Desmond Green (born October 11, 1989) is an American mixed martial artist who competed in the lightweight division for Ultimate Fighting Championship. Green is the current BYB Extreme Bare Knuckle Middleweight and Police Gazette Diamond Belt champion.

Background
Green wrestled at Rush–Henrietta High School, where he won a state championship. He later wrestled at University at Buffalo, where he worked towards a major degree in social sciences. He was removed from the wrestling team after he tested positive for marijuana.

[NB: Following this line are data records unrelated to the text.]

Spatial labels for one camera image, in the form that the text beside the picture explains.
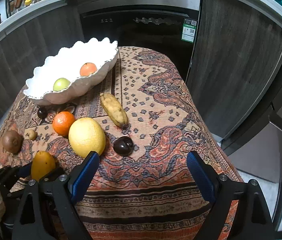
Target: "yellow bottle cap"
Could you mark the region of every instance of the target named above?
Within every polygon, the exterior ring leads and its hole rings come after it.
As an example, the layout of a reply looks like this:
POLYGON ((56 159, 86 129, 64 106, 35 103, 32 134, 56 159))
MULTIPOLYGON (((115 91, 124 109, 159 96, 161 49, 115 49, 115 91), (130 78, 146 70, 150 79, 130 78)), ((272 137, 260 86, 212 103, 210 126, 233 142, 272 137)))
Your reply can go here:
POLYGON ((30 5, 32 3, 32 0, 25 0, 25 6, 30 5))

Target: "banana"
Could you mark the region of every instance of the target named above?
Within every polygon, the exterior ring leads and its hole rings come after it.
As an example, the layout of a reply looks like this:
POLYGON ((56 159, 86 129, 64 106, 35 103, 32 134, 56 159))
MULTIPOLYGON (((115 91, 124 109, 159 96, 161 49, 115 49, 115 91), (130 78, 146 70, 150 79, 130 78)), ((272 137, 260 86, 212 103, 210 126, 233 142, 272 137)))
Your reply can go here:
POLYGON ((119 101, 117 101, 117 99, 112 94, 101 93, 100 99, 103 109, 116 126, 124 128, 129 124, 129 119, 127 118, 126 112, 124 111, 119 101))

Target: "metal bolt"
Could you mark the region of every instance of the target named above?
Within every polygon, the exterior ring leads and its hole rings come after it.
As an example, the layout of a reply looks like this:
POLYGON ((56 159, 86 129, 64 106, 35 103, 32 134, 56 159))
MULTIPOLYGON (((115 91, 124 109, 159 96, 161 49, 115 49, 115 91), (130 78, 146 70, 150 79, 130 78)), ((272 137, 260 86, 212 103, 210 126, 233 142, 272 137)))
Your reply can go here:
POLYGON ((66 174, 62 174, 59 176, 59 181, 65 181, 68 178, 66 174))
POLYGON ((35 183, 36 183, 36 180, 35 180, 35 179, 31 179, 31 180, 28 182, 28 184, 29 184, 30 186, 33 186, 35 183))
POLYGON ((252 179, 252 180, 250 180, 250 181, 251 181, 251 184, 252 184, 252 185, 254 185, 254 186, 258 185, 258 182, 257 182, 256 179, 252 179))
POLYGON ((219 175, 219 179, 222 181, 226 181, 228 179, 228 177, 224 174, 219 175))

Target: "green apple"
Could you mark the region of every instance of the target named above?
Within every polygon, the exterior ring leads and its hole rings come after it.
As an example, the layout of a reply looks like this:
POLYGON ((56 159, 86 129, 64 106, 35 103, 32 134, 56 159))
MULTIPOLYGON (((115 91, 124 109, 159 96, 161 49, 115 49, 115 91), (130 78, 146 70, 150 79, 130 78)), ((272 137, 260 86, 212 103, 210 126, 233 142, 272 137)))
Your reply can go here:
POLYGON ((62 89, 67 88, 70 83, 71 82, 66 78, 59 78, 53 85, 53 91, 61 91, 62 89))

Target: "paisley pattern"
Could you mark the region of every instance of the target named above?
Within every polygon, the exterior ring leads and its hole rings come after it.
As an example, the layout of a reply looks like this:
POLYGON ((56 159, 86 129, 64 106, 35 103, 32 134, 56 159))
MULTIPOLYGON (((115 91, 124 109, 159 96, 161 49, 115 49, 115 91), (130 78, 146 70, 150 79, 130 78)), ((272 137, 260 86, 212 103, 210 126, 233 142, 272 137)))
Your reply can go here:
MULTIPOLYGON (((80 98, 59 106, 48 106, 48 116, 37 116, 38 106, 22 91, 4 121, 7 130, 24 136, 16 155, 0 142, 0 167, 24 165, 38 150, 50 152, 69 173, 83 159, 67 138, 52 128, 54 116, 70 111, 78 119, 94 118, 104 129, 107 144, 100 166, 83 199, 76 205, 93 239, 184 239, 192 240, 207 216, 210 204, 203 200, 187 167, 186 155, 196 150, 218 172, 241 180, 196 110, 177 69, 165 55, 153 50, 120 47, 120 59, 102 83, 80 98), (112 93, 127 112, 130 124, 116 127, 100 105, 100 93, 112 93), (35 129, 35 141, 27 138, 35 129), (122 157, 113 150, 115 139, 127 135, 134 150, 122 157)), ((14 190, 24 187, 21 179, 14 190)), ((234 219, 233 202, 219 239, 226 239, 234 219)), ((66 239, 60 227, 61 239, 66 239)))

Green was a Mid-American Conference Champion and three-time Division 1 NCAA Qualifier.

Green also worked part-time at Walmart as a cashier before signing a contract with Bellator MMA.

Green has three children: two daughters named Tsajelia, Dahlia and a son named Desmond Jr.

Mixed martial arts career

Early career
Green started his professional career in 2012. He fought mainly for northeastern American promotions.  In the first year of his career, he amassed a record of 8 wins and 1 loss.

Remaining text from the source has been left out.